Gelsenkirchen/Hamburg. Lasogga trifft, wird an alter Wirkungsstätte zum Helden des Tages und muss gehen. Am Sonntag schaute er am Millerntor vorbei.
Ein kurzes Nicken am frühen Morgen danach muss an Emotion reichen. „Pierre, danke für dein Tor“, ruft ein noch immer enthusiastischer HSV-Fan Pierre-Michel Lasogga kurz vor dem Auslaufen am Volkspark zu. Doch der Held des Vortags, dessen Last-Minute-Treffer zum 1:1 auf Schalke den HSV wieder einmal am Leben erhalten hatte, bewegt den Kopf nur leicht zum Gruß und joggt gemütlich auf den Trainingsplatz.
Fast auf die Minute 17 Stunden zuvor wirkte dieser sonst immer so gemütliche Sturmbär wie verwandelt. Lasogga breitete die Arme aus, als ob er jeden einzelnen der rund 7000 mitgereisten Hamburger umarmen wollte, und sprintete. 20, 40, 60 Meter, einmal über den ganzen Platz.

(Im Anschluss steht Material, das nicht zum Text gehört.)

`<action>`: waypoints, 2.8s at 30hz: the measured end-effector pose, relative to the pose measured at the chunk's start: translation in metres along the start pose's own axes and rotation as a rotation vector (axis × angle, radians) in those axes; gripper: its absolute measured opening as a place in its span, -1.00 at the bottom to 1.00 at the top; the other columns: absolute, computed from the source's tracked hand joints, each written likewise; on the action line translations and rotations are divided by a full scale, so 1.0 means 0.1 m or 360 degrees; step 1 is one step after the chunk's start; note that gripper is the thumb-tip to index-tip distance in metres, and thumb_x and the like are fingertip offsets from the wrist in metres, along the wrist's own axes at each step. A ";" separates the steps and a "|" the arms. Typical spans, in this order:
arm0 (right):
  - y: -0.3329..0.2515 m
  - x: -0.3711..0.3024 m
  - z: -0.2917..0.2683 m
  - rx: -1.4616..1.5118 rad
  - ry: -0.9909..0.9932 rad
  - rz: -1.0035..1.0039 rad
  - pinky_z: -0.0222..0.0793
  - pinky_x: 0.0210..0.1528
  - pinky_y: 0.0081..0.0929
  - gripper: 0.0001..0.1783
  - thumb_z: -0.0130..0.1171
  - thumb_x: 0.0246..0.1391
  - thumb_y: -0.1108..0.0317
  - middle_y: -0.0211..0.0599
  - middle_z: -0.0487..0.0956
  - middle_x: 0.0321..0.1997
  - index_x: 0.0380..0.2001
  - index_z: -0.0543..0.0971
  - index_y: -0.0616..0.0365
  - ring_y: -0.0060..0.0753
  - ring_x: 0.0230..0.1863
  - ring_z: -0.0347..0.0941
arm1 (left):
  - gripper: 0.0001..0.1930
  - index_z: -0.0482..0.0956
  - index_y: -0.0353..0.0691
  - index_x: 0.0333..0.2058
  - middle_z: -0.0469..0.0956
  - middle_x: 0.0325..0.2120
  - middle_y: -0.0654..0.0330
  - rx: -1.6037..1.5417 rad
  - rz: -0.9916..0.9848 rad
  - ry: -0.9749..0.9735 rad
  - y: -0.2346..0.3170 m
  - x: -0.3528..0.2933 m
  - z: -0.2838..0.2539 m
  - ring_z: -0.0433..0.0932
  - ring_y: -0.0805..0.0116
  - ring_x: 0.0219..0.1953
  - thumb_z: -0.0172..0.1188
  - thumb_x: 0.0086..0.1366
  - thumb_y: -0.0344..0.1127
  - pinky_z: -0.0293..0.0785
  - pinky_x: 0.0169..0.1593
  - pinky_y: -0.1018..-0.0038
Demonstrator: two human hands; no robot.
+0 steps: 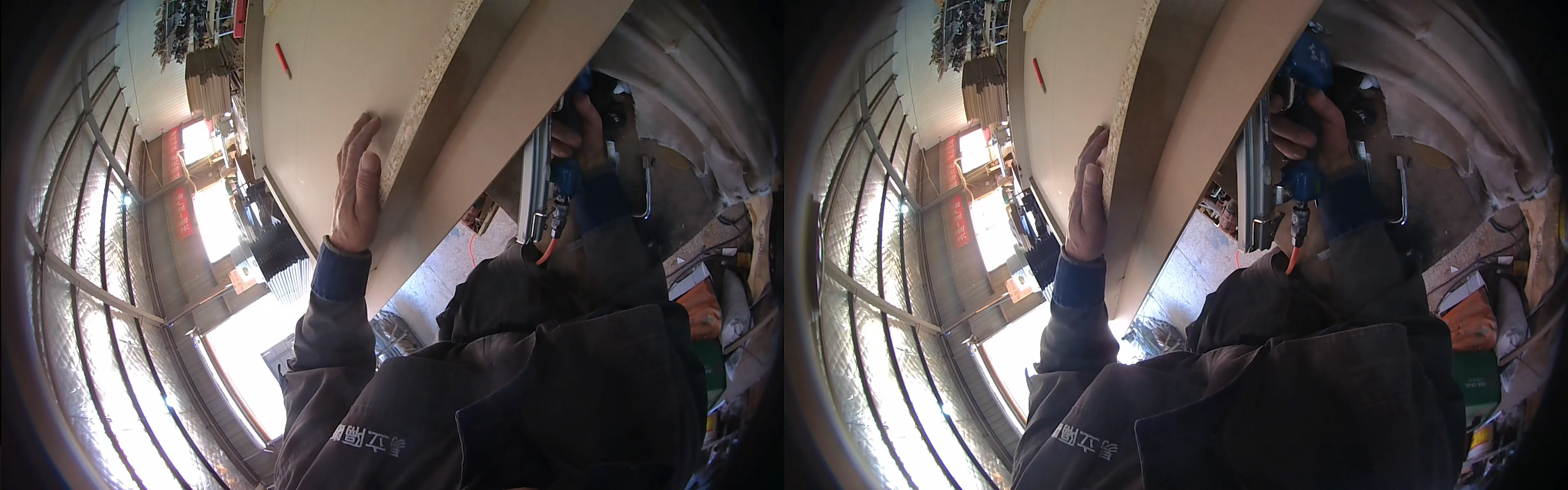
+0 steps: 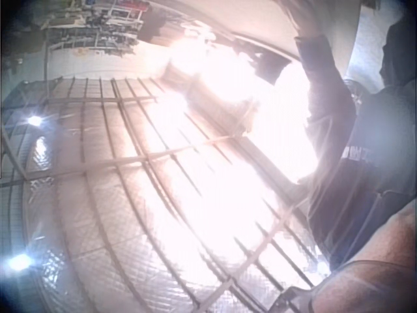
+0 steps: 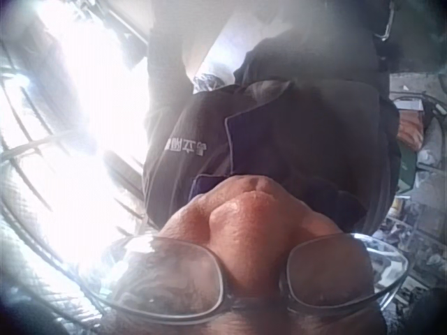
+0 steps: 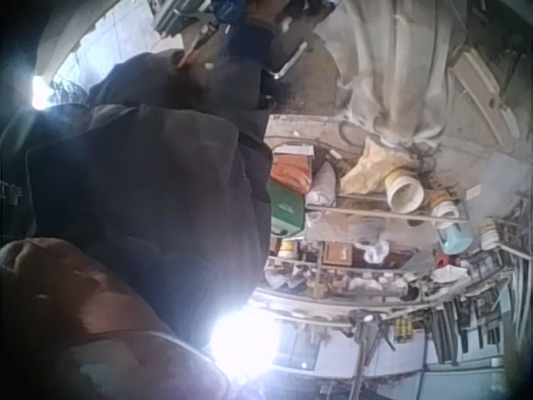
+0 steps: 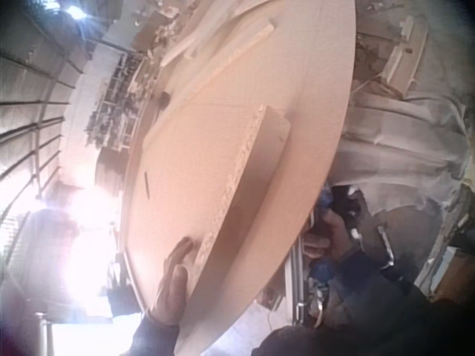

„Das klingt zwar blöd – aber vor dem Anpfiff habe ich schon gedacht: Oh, in der zweiten Halbzeit spielen wir auf die Nordkurve. Das ist dann ein ganz schön weiter Weg, wenn man ein Tor schießt“, berichtete Lasogga einige Minuten später, als er sich von seinem Jubellauf erholt hatte. „Ich bin so bekloppt und will das dann auch mit den Leuten teilen.“
Das, was Pierre-Michel Lasogga mit den Leuten teilen wollte, war eine von diesen typischen „Ausgerechnet“-Geschichten. Ausgerechnet an alter Wirkungsstätte, ausgerechnet der in dieser Saison bis dahin torlose Angreifer. „Ich hatte kein einfaches Jahr und habe viel zurückgesteckt“, gab Lasogga einen seltenen Einblick in sein Seelenleben. „Jetzt bin ich überglücklich.“
Lasogga wird den HSV verlassen
Weil es in der Heimat ja am Schönsten ist, tat dem sensiblen Torjäger, der zuletzt am 22. April vor einem Jahr getroffen hatte, sein Treffer doppelt gut. „Ich bin zwölf Kilometer vom Stadion entfernt aufgewachsen, habe sieben Jahre für Schalke gespielt“, berichtete der Vielgefragte, der sich am Sonntagnachmittag St. Pauli gegen Fürth anschaute. „Man weiß ja vorher nie, ob man ein Tor schießt. Ein bisschen habe ich es mir aber gewünscht.“
Nur noch kurz den HSV retten – das hatte sich Lasogga bereits 2014 in seinem ersten Jahr an der Elbe vorgenommen – und Wort gehalten. Nach zwölf Saisontoren und dem Treffer in der Relegation gegen Fürth wurde dem Berliner Leihprofi der rote Teppich ausgerollt: 8,5 Millionen Ablöse, 3,4 Millionen Euro Gehalt – Geld spielte keine Rolle.
Kommentar: HSV muss sich von Lasogga trennen
Drei Jahre später ist alles anders. Trotz seines Überlebens-Treffers auf Schalke gilt der Garant für die Immer-wieder-Rettung als Protagonist des Niedergangs. Fußball ist ein Geschäft, für Sentimentalitäten bleibt da kein Raum. Und trotzdem sagt Lasogga: „Ich freue mich jeden Tag, Fußballer sein zu können.“ Doch bevor „Lasso“, wie er beim HSV gerufen wird, im Sommer tatsächlich gehen muss, hat er noch ein Ziel: nur noch kurz den HSV retten.